Tell us about these Beyoncé voters, Jesse.
“They depend on government because they’re not depending on their husbands. They need contraception, health care, and they love to talk about equal pay.”
He wasn’t talking about Beyoncé herself, of course. Although she’s a champion of single ladies everywhere, the woman named the world’s most powerful celebrity by Forbes and one of the most influential people by Time isn’t exactly depending on the government. Or her husband, whose annual earnings she more than doubles, per Forbes. (Though she does have a penchant for promoting equal pay!)
Watters only meant, he clarified on “The O’Reilly Factor” on Monday, the women who fit the characteristics of Beyoncé’s 2008 hit “Single Ladies.” Women who have yet to “put a ring on it” are more dependent on the government, he claimed.
“What I was trying to say is that I wasn’t talking about Beyoncé at all,” Watters said.
But what if, by some stretch of the pop culture imagination, Watters’s new buzzword really was the key to political victory? Not just the “single lady” Beyoncé voters — a term that clumsily lumps together unmarried women with an outdated musical reference — but all Beyoncé fans who vote.
Lucky for us, around the same time that Watters was defending his punditry on Fox News on Monday night, swarms of the “Beyhive” were descending on Baltimore to see their fearless leader in action with her husband, Jay Z. M&T Bank Stadium was the ideal place to ask: What do Beyoncé voters want?
Outside the stadium in the muggy July evening, fans rocked their most Bey-like outfits: neon crop tops and leather pants, skin-tight body suits and sky-high stilettos, body chains and jaw-drop-worthy bling. The occasional T-shirt wearers’ chests read “Surfbort” or “All Hail the Queen.”
They seemed to agree that Beyoncé’s music promotes looking your best but weren’t united on any kind of political agenda within the Queen’s music.
“She doesn’t even sing about politics, does she? It’s about family, love, sex; typical stuff,” said Tashia Bagwell, a 34-year-old single mom who brought her daughter to the concert.

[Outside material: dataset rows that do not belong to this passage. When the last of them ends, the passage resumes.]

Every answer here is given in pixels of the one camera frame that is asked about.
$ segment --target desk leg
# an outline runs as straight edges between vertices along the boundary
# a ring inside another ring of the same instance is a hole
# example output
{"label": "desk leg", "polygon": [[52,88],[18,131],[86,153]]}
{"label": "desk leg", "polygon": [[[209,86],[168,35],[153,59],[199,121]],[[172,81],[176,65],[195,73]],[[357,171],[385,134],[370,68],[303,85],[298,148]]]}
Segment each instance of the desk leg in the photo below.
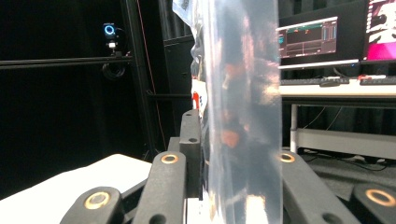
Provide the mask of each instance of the desk leg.
{"label": "desk leg", "polygon": [[290,151],[297,153],[297,105],[291,105]]}

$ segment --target computer monitor
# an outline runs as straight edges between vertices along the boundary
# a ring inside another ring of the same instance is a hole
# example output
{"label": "computer monitor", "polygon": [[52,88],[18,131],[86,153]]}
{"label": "computer monitor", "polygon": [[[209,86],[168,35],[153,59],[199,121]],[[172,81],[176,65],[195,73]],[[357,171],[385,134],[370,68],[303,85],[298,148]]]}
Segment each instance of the computer monitor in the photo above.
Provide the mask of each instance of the computer monitor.
{"label": "computer monitor", "polygon": [[356,66],[364,43],[365,1],[279,19],[280,69]]}
{"label": "computer monitor", "polygon": [[368,0],[363,63],[396,62],[396,1]]}

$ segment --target clear plastic wrap
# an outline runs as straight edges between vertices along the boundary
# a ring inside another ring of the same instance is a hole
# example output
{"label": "clear plastic wrap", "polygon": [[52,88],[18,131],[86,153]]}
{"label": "clear plastic wrap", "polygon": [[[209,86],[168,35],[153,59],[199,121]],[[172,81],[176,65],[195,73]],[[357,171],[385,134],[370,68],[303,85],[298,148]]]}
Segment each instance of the clear plastic wrap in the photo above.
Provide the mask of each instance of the clear plastic wrap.
{"label": "clear plastic wrap", "polygon": [[214,223],[280,223],[277,1],[202,2]]}

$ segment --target keyboard
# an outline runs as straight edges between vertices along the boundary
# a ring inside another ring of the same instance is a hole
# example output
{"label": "keyboard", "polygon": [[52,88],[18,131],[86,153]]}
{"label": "keyboard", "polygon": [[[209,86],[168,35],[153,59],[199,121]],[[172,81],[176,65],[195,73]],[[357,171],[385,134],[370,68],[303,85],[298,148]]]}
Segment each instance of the keyboard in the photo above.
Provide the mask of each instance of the keyboard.
{"label": "keyboard", "polygon": [[304,79],[283,79],[280,80],[281,86],[304,86],[320,85],[323,82],[334,81],[339,84],[349,84],[349,78],[304,78]]}
{"label": "keyboard", "polygon": [[361,86],[396,85],[396,77],[362,79]]}

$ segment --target blue light
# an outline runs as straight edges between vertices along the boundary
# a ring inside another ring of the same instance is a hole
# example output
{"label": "blue light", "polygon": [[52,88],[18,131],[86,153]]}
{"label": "blue light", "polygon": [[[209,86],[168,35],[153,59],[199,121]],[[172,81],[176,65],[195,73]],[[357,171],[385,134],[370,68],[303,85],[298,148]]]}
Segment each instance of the blue light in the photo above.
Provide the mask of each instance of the blue light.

Strutting past booths selling $40 tank tops and $12 Bud Lights, concertgoers decisively rejected Watters’s notion that Beyoncé voters are dependent on the government.
“Do you think the government bought my tickets?” said Donika Derden, 23, who paid $200 to see the show.
In response to questions about the issues that are most important to them, fans mentioned affordable education, immigration, abortion, a shaky economy and street safety in the Baltimore area.
One Beyoncé voter, Karstao LaBrew of South Carolina, fulfilled the prediction that single ladies are into talking about health care. But not, as Watters seemed to suggest, because she needs the government to pay for contraception.
“I have sick parents and I know that at a certain point when they have too many illnesses, it will be hard for insurance to cover all of those bills,” said LaBrew, who recently graduated from nursing school.
The fans also didn’t mention gender, the catalyst of the term Beyoncé voters. Fox’s Watters coined the phrase in the context of Clinton, saying that if she were to run, she would need Beyoncé voters on her side.
“I look at what the person is saying and doing,” said Charel Venable, a single lady of Baltimore. “Not what they are doing as in, whether they kiss the baby or whatever, but what their real actions are.”
Venable, 39, also admitted it doesn’t hurt if a candidate is good looking, male or female.
Many Beyoncé fans didn’t fit the mold of the Fox correspondent’s single lady description, “they depend on government because they’re not depending on their husbands,” because they did have husbands.
Voter Monica Talati of Arlington, Va., said that neither her husband, who wasn’t at the concert, nor Beyoncé influence her political views, but she still finds Beyoncé’s music empowering.
“You know when ‘Single Ladies’ comes on, I throw up my hand and I flash my ring and I dance to it like a single lady,” Talati said. “I mean, it’s just a song.”